Prisons and Punishment provides a critical introduction to the main debates and dilemmas associated with prisons, imprisonment and punishment, and will acquaint readers with the most interesting and influential literature that has shaped the field.
The three-volume set of original classic and contemporary readings is designed to introduce readers to the history and development of prisons, to contemporary theories and issues relating to prison populations, to sociological and psychological literature on the 'effects' of imprisonment, to debates about the management and privatisation of the prison estate and to controversial issues and emerging trends in punishment across the globe.
Prisons and Punishment is particularly timely because of the exponentially growing prison populations in many countries and because of new cultures of control which are criminalizing increasing numbers of people and creating a crisis in the penal system.
Volume 1 The Meaning of the Prison: Punishment in an Historical and Comparative Context outlines the emergence of the modern prison and explores differing contemporary models of imprisonment in various parts of the world. Volume 2 Prisoners and Prison Communities explores the pervasive characteristics and 'effects' of imprisonment from sociological and psychological perspectives. It discusses life in prison for all its occupants, and also considers the effects of imprisonment on prisoners' families.

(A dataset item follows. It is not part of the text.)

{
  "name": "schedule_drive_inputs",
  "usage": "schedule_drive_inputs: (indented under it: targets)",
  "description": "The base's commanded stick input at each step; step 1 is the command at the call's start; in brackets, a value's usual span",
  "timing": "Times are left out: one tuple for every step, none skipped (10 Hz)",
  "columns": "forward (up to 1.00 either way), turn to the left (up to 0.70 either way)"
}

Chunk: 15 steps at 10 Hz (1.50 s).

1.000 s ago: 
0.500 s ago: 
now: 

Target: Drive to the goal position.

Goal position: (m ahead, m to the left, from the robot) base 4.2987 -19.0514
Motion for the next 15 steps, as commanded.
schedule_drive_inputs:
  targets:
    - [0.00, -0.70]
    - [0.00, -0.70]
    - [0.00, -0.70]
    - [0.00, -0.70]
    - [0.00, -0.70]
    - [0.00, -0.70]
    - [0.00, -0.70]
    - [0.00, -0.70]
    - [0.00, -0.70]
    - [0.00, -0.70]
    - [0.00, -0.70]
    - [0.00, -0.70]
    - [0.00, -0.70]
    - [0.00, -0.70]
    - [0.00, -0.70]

Volume 3 Punishment: Controversial Issues and Emerging Debates examines prisons in market societies, covering recent moves towards increasing managerialism and greater accountability, prison inspection and human rights issues. It looks at some of the most controversial issues and problems blighting prison systems around the world and discusses the notion of a 'carceral society'. Prisons and Punishment is the definitive tool with which to navigate the fields of penology and prison studies. Each volume in this definitive set includes an introduction by the editor.